The Basics of Pharmacology

Pharmacology is perceived as one of emergency medicine’s most intimidating topics, especially for EMTs transitioning to paramedics. We will cover the basics of pharmacology, so you have a better understanding of how individual medications work. Hopefully, by the end of this article, big fancy words like the mechanism of action, bioavailability, pharmacokinetics, and pharmacodynamics won’t be as scary!

Let’s start with the definition of pharmacology, according to Webster.


1: the science of drugs including their origin, composition, pharmacokinetics, therapeutic use, and toxicology,

2: the properties and reactions of drugs especially with relation to their therapeutic value

Desired Effects

There is a lot of miscommunication about desired effects, side effects, and adverse effects of medications. Desired effects seem obvious. It’s what we want the drug to do, but even this can be a bit confusing because there are medications that do several things.

Let’s use epinephrine as an example. It is one of the medications we use in cardiac arrest for the heart. It increases cardiac contractility and hopefully increases the heart rate. But epinephrine also opens up the airway, so we use it for anaphylaxis. Opening the airway during cardiac arrest isn’t the intended purpose, but it comes with it.


Side Effects

Side effects are secondary effects of a drug or medical treatment that are typically undesirable. For example, we use Albuterol for bronchodilation during asthma attacks or COPD. The intended purpose is to make breathing easier, but a side effect is that it will stimulate the heart to start beating faster. Something important to remember about side effects is that we expect them to happen. It’s important to know what side effects medications can have so you are not confused when they occur in the field.


Adverse Effects

Pharmacology aims to get just the desired effect, limit the side effects, and avoid adverse effects. Adverse effects are reactions we don’t expect, but they do occur.

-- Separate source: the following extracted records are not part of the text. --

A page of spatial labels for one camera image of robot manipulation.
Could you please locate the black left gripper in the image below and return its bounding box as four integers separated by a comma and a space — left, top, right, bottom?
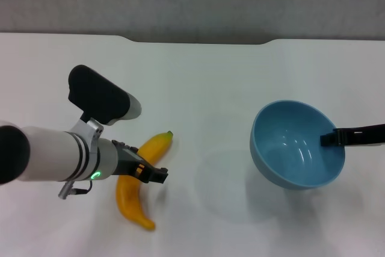
111, 140, 169, 184

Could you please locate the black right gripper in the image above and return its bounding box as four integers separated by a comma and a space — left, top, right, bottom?
319, 123, 385, 147

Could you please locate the yellow banana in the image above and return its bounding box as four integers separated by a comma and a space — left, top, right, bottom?
115, 130, 174, 232

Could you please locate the blue bowl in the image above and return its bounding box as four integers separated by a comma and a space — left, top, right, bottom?
249, 99, 346, 191

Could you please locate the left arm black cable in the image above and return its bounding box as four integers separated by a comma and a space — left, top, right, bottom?
57, 178, 94, 199

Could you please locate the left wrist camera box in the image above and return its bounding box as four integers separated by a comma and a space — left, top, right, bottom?
67, 64, 143, 127

Let’s take, for example, a drug designed to get you high, but it also makes you vomit, and sometimes it kills 1% of the population. So the desired effect is getting you high, the side effect is making you vomit, and the adverse effect is killing you. The big difference between the three is expectations vs. outcomes. Adverse effects are always going to have negative effects on the body.


Therapeutic Index

With every medication, there is an amount that won’t produce the desired effect because the amount is too low and an amount that won’t have the desired effect because the amount is too high. The in-between phase is the therapeutic index. Generally, the wider the therapeutic index, the safer a drug is. It’s also important to remember that every medication outside of its therapeutic index, generally on the far side, can be a toxin. We can’t stress enough that too much of a good thing is bad, especially in pharmacology.

Increasing the dose of a medication does not always increase the desired effects, side effects, or adverse effects. There is a limit to the body’s response to drugs, and more isn’t always better. There is a therapeutic index that we target, and there are certain levels that we want to reach to achieve the desired effects. Remember, going beyond those levels won’t produce any additional benefit, but it can increase side effects and adverse effects.

The Confusion with the Therapeutic Index
Here’s a quick story to illustrate why this can be confusing. I was on a run and bumped into a guy taking fentanyl recreationally, and he told me he was really struggling with the drug use. He said it didn’t matter if he spent $15 or $100; he would take all of the medication he could get because he wanted to get as high as he could. It doesn’t work that way, though. You can’t just “get higher” than the maximum euphoric effect your body can experience. You can, however, significantly increase the chances of side effects and adverse effects by taking an increased dose.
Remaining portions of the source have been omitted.